Attaching two actors (of the same type) using a physics constraint using c++

Just to preface, I’m very new to unreal so some of the terms may be used incorrectly and how things are supposed to be done in general.

What I’m attempting to do is basically have two actors of the same type I created (in this case two shopping carts that have wheels that roll them around and stuff), attach to each other whenever they bump into each other.

What I’m having issues with is when I run the code to attach them with a physics constraint, they go flying away really fast.

Here’s a cleaned up version of the code that’s attached to each carts tickcomponent script. I’m basically trying to have it so that, whenever a cart collides with another cart, it creates a physics constraint that attaches their bodies together. The If statement at the top is supposed to make sure it only creates one physics constraint and only runs when the collision is with another cart.

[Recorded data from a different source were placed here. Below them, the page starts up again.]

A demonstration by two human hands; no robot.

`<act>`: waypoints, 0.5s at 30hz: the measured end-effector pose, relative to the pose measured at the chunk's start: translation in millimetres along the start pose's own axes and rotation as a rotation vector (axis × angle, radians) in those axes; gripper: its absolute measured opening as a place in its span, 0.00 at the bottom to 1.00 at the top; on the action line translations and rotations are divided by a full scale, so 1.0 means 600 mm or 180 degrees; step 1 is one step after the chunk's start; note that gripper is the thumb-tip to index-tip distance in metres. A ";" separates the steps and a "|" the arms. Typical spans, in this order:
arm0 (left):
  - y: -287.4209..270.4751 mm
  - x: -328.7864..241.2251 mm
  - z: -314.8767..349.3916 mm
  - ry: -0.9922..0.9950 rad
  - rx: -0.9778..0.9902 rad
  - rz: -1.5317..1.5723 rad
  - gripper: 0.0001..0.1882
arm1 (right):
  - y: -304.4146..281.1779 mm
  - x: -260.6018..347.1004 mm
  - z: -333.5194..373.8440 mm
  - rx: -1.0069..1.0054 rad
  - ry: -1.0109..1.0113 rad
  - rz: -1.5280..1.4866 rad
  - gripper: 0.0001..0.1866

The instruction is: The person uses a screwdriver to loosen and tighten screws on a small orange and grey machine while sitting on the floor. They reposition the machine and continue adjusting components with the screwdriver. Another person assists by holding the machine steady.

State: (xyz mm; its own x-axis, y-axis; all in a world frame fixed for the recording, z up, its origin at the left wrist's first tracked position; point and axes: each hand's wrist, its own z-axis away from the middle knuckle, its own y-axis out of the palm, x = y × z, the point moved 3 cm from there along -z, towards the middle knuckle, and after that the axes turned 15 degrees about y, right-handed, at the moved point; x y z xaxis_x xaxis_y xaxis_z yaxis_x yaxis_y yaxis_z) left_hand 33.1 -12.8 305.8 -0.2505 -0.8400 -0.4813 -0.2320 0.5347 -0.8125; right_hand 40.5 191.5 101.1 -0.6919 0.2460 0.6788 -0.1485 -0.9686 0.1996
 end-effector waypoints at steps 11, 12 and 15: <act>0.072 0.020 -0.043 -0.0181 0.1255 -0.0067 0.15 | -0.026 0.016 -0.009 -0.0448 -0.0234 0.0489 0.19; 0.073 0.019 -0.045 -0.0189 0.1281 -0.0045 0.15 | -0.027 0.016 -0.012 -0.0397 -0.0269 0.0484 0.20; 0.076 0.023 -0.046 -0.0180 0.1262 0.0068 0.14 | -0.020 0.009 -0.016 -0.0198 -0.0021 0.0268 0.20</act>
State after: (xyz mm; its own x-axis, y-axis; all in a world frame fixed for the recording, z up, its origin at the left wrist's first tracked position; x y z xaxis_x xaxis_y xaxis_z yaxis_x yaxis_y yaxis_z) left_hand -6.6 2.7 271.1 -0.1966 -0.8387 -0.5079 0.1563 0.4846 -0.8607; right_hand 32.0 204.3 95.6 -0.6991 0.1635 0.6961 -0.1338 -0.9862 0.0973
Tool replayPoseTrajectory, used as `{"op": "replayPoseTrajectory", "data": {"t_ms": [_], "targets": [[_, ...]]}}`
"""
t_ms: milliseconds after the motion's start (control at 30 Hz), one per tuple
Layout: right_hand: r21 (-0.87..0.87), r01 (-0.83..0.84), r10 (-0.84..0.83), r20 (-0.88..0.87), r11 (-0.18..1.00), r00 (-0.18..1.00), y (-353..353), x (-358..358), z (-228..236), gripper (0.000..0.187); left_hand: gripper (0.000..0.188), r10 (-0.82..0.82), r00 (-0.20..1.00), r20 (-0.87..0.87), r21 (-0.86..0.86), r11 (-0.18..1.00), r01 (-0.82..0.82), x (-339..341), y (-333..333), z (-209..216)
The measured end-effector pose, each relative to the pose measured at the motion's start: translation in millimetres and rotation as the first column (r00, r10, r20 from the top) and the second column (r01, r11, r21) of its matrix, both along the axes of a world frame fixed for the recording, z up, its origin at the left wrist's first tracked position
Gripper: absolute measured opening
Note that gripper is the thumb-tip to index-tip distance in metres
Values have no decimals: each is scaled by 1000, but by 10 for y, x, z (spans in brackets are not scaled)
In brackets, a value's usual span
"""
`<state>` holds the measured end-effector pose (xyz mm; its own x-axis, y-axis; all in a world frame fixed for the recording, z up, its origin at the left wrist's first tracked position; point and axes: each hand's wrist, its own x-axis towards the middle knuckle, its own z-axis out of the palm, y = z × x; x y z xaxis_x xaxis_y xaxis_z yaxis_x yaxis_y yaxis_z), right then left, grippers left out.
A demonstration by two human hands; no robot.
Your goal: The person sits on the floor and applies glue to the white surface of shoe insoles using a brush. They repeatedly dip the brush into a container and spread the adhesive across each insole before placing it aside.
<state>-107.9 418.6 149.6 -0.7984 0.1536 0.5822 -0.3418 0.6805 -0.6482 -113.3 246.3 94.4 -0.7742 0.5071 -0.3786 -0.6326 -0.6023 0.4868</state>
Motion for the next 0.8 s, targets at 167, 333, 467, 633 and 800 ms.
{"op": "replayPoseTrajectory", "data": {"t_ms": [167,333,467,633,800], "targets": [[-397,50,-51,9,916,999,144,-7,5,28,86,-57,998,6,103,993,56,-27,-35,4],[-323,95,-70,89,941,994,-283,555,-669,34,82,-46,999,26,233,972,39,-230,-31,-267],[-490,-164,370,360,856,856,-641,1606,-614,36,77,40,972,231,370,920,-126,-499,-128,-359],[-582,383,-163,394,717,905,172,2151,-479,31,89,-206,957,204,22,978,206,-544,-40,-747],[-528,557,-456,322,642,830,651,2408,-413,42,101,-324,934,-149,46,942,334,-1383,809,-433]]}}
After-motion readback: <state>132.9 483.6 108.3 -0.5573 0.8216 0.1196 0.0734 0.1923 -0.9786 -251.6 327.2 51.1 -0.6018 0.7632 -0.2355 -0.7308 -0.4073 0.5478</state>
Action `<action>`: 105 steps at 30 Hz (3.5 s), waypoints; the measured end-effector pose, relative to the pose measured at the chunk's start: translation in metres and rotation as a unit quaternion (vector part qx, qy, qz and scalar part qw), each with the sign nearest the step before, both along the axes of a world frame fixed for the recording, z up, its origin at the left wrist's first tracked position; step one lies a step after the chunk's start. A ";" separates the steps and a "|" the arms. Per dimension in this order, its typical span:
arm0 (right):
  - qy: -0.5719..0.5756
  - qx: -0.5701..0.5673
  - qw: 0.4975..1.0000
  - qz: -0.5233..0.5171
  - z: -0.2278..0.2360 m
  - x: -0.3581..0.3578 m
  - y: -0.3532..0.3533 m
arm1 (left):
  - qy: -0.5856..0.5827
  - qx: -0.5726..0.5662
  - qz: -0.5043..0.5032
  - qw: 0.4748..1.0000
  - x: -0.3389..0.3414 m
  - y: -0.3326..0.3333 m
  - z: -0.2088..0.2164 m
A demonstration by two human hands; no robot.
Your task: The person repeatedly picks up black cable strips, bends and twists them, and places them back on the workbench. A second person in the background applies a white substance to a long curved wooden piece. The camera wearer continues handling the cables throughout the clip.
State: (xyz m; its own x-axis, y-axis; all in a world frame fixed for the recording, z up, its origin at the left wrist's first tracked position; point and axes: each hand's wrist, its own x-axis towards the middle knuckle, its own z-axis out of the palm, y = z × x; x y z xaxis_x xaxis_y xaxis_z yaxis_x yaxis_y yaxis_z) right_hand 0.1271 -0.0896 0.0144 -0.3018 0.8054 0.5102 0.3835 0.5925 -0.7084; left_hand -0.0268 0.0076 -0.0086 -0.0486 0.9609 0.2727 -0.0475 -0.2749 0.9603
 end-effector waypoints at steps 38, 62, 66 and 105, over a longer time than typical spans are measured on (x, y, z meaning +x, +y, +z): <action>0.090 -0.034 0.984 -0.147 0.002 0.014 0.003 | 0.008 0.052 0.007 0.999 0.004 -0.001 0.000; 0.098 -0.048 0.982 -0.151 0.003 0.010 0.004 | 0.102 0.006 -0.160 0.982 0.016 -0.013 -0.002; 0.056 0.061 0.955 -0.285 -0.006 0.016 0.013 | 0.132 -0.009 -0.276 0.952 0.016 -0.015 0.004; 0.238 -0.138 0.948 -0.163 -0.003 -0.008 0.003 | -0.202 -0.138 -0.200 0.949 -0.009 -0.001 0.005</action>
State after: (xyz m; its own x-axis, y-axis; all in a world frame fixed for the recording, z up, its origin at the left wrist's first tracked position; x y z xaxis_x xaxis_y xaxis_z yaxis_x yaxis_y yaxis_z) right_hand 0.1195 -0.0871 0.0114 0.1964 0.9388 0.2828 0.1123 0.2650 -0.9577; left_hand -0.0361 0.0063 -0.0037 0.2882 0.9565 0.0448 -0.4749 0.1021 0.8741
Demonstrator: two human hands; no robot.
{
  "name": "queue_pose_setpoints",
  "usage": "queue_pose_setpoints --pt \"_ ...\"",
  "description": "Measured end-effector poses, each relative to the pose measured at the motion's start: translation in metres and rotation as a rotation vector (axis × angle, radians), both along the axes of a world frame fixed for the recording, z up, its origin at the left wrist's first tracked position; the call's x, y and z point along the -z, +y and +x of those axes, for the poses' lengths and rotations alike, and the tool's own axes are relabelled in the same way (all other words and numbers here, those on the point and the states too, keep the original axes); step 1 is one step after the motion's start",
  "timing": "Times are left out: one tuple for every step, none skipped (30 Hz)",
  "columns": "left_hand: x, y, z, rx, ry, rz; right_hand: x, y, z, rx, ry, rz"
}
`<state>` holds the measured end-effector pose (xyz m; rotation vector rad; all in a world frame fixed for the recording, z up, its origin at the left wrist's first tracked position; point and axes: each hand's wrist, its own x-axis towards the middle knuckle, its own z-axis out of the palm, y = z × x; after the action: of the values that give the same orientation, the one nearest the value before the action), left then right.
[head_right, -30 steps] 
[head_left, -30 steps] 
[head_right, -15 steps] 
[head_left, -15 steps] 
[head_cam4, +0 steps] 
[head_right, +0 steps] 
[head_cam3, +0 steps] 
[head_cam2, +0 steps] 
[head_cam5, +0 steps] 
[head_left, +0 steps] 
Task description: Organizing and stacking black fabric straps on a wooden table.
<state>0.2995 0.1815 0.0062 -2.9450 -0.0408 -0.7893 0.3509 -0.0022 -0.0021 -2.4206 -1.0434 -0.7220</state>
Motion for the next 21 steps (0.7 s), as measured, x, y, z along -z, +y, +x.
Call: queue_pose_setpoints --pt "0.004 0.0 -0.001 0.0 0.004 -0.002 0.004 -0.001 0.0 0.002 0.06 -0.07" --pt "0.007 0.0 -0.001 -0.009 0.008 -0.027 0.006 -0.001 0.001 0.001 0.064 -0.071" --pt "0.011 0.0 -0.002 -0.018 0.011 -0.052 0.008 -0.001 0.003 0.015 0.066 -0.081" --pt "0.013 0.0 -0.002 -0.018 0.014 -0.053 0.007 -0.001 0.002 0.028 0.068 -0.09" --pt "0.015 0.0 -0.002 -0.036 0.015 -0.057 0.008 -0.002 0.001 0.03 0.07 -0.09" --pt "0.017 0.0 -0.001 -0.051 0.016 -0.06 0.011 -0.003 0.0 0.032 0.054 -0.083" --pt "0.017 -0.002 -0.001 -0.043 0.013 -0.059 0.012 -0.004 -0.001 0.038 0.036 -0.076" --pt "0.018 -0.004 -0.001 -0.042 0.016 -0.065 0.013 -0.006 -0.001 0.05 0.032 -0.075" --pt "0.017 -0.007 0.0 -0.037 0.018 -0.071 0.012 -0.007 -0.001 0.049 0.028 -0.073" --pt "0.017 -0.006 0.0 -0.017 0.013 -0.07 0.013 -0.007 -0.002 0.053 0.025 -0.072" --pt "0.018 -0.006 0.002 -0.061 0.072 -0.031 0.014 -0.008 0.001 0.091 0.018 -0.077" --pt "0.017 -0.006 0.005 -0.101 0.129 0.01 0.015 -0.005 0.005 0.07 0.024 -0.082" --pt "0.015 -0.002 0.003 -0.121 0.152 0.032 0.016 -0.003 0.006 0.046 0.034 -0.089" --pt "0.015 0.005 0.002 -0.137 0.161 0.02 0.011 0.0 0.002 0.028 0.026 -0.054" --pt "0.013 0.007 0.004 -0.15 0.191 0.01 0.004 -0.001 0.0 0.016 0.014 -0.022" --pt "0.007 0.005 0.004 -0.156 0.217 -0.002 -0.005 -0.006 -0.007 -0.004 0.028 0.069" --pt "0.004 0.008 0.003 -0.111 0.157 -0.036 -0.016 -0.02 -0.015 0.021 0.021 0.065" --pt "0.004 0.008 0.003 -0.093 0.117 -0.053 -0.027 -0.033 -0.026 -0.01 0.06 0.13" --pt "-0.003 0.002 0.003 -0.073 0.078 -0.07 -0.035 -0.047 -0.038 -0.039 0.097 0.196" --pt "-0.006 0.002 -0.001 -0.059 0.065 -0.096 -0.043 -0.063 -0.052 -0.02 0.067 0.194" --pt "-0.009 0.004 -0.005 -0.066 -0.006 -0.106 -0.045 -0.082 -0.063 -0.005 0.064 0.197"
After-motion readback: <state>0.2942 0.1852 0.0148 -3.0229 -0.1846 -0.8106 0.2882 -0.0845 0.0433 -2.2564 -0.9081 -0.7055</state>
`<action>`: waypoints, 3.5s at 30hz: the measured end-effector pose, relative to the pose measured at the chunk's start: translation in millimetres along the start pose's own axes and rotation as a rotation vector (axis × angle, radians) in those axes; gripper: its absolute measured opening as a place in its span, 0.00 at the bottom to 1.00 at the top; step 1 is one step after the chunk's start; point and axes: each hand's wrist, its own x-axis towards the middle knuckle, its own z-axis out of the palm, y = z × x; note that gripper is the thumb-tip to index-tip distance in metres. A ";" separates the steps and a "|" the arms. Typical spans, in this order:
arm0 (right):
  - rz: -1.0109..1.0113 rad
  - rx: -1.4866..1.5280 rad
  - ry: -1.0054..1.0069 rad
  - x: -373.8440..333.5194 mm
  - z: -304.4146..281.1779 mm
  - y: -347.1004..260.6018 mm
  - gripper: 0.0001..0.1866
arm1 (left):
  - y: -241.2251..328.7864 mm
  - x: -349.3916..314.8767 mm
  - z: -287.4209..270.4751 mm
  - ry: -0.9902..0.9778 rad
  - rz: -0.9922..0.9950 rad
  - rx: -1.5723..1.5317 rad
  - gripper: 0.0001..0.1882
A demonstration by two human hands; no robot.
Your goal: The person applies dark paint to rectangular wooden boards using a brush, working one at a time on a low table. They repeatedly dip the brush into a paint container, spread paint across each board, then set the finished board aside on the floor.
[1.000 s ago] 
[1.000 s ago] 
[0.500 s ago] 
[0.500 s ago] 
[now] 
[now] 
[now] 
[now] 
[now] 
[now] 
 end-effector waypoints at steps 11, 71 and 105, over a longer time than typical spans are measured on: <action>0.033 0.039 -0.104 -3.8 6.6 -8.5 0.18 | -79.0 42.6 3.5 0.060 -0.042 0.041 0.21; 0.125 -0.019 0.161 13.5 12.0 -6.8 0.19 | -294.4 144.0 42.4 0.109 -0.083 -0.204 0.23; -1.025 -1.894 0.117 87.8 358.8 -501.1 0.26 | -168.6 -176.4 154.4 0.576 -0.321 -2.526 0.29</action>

For a bit more clarity on what the carts are, they are blueprints with a body that is rectangular prism with physics enabled on top of four wheels that are attached to the body with physics constraints. The wheels roll with physics and carry the body around, basically like how a cart would in real life.

Apologies if the code isn’t very readable, I wasn’t sure of how the formatting on the forums worked exactly.

TArray<AActor*> Result;
GetOwner()->GetOverlappingActors(Result, USphereCartActor::StaticClass());
if (GEngine) {
	for (int i = 0; i < Result.Num(); i++) {

		if (Result[i]->GetClass() == GetOwner()->GetClass() && Result[i]->GetComponentsByTag(USceneComponent::StaticClass(), FName("AttachmentTag")).Num() == 0) {


>GetComponentsByTag(USceneComponent::StaticClass(), FName("BodyTag"))[0];

			UActorComponent* other_body = Result[i]->GetComponentsByTag(USceneComponent::StaticClass(), FName("BodyTag"))[0];

			USceneComponent* owner_body_scene = Cast<USceneComponent>(owner_body);
			USceneComponent* other_body_scene = Cast<USceneComponent>(other_body);

			UPhysicsConstraintComponent* NewPhysicsConstraint = NewObject<UPhysicsConstraintComponent>();
			NewPhysicsConstraint->ComponentTags.Add(FName("AttachmentTag"));
			NewPhysicsConstraint->SetVisibility(true);

			NewPhysicsConstraint->SetConstrainedComponents(Cast<UPrimitiveComponent>(owner_body_scene), NAME_None, Cast<UPrimitiveComponent>(other_body_scene), NAME_None);


		}


	}


}

I haven’t looked very carefully, but ‘flying away really fast’ when adding physics constraints is almost always an issue with collision. Object try to push against each other if they overlap when spawned. If physics constraints are added, this results in 2 forces (one pushing, one pulling), which due to floating point arithmetic errors results in undefined behavior (fly-away-epilepsy).

TLDR: Make sure your object are not colliding with each other when you’re adding constraints! Also note that ‘not colliding’ means not that they visually seem to not collide, but that their collision meshes are not intersecting. A super-quick way to check that this is the core issue is to spawn your actors far away from each other (removing any chance of collision) and see if the problem persists.